■ Required action ■
Below are some entries. Repeat exactly the lines from the one with "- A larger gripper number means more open" through the one with "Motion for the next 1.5", and only those.

======== Dataset entries

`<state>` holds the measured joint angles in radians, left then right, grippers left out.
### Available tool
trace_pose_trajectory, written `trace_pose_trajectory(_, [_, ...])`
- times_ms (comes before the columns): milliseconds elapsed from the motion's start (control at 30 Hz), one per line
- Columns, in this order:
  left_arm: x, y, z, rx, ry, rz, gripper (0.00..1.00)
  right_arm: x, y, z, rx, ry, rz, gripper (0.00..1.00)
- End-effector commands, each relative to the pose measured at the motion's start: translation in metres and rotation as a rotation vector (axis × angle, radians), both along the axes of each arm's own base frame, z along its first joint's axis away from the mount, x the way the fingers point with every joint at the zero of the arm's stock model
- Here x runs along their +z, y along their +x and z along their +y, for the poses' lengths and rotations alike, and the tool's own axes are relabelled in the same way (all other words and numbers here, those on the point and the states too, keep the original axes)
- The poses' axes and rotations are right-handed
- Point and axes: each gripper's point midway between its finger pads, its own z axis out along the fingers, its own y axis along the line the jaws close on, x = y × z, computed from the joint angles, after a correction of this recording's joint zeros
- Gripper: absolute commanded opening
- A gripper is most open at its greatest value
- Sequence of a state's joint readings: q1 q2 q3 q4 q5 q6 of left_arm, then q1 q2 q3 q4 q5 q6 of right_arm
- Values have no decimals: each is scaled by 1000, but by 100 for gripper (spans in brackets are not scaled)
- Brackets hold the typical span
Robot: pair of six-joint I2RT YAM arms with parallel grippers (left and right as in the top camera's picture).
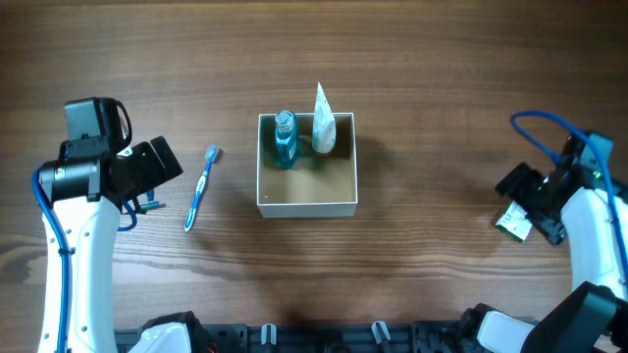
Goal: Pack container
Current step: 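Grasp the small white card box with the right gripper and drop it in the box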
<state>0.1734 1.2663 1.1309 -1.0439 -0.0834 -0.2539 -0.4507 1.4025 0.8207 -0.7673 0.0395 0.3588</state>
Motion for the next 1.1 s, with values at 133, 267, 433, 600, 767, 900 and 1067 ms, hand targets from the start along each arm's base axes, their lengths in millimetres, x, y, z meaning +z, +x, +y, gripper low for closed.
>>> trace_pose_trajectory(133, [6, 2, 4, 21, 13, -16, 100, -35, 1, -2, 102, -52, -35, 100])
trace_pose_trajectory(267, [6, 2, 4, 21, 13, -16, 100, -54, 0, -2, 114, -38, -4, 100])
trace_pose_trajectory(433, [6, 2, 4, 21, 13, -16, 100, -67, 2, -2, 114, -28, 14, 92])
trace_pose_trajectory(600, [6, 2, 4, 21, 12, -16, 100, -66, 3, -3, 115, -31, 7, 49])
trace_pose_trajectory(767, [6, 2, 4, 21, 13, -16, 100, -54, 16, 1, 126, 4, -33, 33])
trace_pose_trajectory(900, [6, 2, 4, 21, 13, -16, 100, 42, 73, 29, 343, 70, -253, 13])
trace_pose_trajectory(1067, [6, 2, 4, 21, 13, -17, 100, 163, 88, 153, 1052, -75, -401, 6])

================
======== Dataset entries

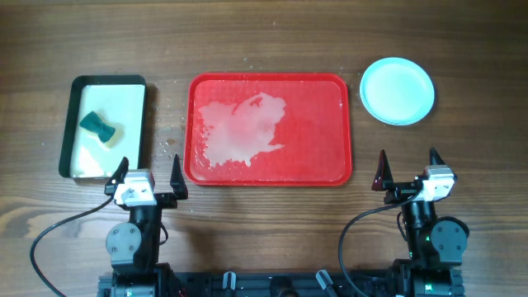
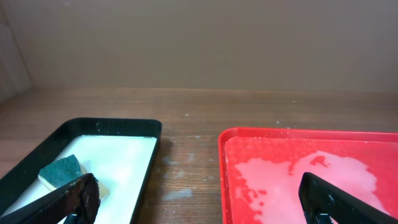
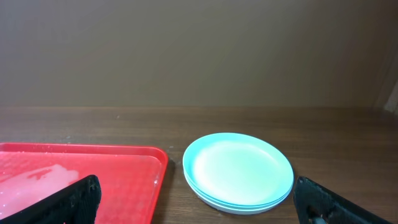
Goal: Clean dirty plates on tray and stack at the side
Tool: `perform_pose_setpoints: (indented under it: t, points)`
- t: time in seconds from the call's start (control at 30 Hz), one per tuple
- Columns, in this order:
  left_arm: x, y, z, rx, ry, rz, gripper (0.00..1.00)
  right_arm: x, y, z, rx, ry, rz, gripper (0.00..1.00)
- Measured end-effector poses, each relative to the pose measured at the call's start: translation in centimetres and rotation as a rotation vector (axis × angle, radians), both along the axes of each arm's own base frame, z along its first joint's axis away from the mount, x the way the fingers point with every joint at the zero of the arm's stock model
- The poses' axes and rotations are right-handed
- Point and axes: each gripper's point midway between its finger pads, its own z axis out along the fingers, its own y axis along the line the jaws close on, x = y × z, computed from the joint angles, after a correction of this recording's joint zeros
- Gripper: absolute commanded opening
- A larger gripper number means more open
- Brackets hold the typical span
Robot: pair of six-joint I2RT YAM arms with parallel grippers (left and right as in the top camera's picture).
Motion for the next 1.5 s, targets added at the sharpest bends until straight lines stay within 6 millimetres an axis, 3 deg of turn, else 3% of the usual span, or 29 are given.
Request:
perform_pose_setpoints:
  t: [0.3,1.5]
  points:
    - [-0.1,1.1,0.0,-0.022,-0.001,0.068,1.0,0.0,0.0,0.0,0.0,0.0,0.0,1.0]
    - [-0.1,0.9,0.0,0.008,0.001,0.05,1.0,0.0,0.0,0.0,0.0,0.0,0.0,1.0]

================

■ Finished task ■
- A larger gripper number means more open
- Brackets hold the typical span
Robot: pair of six-joint I2RT YAM arms with parallel grippers (left and right as in the top camera's picture).
Motion for the next 1.5 s, targets added at the sharpest bends until straight lines stay within 6 millimetres an axis, 3 deg of turn, else 3% of the usual span, or 29 are given.

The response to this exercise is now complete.